Dictionary entries are versioned: Whenever an entry is changed, a modified copy of the data is created and stored. This allows editors to view the modification history of an entry, and, for instance, to revert to an older version.

2. Index setup

All dictionary entries are stored in a database (MongoDB) as well as in a search-optimized index (Lucene). Whereas the database does not have to be configured, the index requires some setup, depending on the kind of queries the application should support. The most important configuration file is 'searchconfig.xml', which is described below.

2.1 searchconfig.xml

2.1.1 Configuring the index

The first part of this configuration file contains the index configuration, that is, it describes which columns of the database will be used in the dictionary.

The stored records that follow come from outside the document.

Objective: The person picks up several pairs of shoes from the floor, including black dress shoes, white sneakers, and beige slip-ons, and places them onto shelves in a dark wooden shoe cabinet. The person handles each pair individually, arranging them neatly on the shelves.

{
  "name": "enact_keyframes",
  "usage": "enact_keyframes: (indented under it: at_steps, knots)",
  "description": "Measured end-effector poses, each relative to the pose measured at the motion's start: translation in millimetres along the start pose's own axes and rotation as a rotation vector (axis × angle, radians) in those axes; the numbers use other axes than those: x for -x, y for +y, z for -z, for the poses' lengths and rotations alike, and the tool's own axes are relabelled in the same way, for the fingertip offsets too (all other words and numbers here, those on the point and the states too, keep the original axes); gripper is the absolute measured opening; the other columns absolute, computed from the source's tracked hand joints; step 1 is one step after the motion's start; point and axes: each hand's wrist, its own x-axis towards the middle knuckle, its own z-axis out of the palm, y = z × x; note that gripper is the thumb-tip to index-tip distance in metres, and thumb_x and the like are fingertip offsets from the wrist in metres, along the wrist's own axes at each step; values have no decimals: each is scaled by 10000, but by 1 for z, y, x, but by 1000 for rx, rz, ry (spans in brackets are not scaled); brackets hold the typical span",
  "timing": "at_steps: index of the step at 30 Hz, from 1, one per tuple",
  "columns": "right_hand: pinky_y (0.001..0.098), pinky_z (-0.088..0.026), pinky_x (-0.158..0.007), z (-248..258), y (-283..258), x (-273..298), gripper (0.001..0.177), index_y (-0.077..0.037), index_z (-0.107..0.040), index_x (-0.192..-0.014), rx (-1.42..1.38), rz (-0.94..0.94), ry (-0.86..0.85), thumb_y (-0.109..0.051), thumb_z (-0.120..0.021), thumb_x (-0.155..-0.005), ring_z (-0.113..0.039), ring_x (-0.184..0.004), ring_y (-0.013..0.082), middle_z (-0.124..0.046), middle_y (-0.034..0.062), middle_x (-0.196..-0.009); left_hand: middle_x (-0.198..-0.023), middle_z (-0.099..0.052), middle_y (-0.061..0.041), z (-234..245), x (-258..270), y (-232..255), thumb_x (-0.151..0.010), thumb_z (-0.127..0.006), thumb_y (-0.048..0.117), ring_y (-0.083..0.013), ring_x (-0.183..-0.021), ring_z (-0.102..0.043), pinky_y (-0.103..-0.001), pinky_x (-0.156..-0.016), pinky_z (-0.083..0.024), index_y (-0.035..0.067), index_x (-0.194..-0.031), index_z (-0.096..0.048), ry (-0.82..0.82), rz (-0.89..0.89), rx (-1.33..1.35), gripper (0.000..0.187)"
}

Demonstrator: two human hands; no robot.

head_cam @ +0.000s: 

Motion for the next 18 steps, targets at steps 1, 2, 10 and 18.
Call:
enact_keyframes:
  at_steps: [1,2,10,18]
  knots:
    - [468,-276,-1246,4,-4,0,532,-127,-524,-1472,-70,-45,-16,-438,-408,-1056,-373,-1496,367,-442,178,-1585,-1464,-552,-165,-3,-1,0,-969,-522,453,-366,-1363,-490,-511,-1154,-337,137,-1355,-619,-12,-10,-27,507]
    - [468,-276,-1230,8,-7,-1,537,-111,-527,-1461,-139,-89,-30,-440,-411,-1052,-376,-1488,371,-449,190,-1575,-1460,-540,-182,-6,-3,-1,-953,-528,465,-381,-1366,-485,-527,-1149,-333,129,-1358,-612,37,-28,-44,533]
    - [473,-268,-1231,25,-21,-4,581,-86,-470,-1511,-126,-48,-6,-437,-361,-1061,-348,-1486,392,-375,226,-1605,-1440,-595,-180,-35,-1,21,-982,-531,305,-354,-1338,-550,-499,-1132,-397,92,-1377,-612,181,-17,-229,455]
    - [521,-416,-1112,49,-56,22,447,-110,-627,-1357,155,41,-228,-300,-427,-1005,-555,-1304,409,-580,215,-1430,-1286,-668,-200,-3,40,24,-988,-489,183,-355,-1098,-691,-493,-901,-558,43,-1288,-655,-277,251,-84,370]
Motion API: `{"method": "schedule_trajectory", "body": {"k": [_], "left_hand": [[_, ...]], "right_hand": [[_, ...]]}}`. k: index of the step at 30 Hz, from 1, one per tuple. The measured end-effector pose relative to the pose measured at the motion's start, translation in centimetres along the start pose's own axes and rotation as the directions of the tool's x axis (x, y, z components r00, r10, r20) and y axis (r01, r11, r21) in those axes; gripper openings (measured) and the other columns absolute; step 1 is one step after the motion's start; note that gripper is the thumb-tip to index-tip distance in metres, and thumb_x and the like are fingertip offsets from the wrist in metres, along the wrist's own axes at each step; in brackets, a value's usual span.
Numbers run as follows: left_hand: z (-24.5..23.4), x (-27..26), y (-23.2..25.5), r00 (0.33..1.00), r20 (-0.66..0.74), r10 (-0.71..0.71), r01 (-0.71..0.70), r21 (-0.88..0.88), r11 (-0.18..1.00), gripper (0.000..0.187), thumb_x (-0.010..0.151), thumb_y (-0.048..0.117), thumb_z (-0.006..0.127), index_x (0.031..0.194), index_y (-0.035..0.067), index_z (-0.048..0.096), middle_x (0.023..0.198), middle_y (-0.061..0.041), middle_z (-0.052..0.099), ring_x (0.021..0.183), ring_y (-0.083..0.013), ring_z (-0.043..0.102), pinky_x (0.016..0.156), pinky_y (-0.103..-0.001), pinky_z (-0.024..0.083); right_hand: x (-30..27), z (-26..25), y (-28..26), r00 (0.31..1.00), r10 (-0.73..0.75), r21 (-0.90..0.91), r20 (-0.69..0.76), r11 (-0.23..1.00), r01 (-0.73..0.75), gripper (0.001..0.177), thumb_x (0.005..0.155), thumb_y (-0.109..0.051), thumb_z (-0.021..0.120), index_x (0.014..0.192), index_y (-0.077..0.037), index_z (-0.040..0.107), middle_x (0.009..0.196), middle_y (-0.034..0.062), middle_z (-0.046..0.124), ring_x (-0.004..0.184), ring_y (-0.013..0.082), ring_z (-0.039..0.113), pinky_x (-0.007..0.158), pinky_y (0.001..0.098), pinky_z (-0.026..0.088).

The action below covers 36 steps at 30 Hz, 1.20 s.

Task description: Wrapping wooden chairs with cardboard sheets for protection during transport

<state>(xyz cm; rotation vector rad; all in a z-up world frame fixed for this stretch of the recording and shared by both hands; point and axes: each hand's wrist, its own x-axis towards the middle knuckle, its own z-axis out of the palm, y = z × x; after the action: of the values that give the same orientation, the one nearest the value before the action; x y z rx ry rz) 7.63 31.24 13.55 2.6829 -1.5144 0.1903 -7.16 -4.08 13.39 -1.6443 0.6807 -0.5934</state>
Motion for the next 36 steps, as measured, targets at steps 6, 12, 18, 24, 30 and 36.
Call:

The index configuration might look like this:

<databaseColumns>
    <column name="english_word"/>
    <column name="german_word"/>
…
</databaseColumns>

By default, the content of a column is interpreted 'as is'. In case a column represents multiple, comma-separated values, this can be expressed by adding the attribute 'type="CSV"' to a column.

2.1.2 Configuring queries

The easiest way to provide a search interface is a single text field and a 'submit'-button. However, even in that case it is not clear where to search for the entered text: In one specific column, in all columns, or in a subset of the available columns. Besides, it is not clear HOW to search in the field(s): Lucene offers different query types (such as a 'PrefixQuery' to find all entries which start with the search term, a 'TermQuery' for exact matches, or a 'FuzzyLikeThisQuery' for soft matching). To tackle this, Maalr uses the concept of 'Field Selectors' and 'Query Builders', which will be explained in a simple scenario, by defining a search form as shown below:

TODO: Add screenshot

Imagine a dictionary query interface for the example used above (that is, a very simply dictionary which consists of the two fields 'german_word' and 'english_word') which provides a single text field to enter a search phrase, and in addition two combo boxes. One of them can be used to define the language direction (for instance, 'English->German', 'German->English', or 'Both'), and the other one defines the query type (for instance, 'Exact' or 'Default').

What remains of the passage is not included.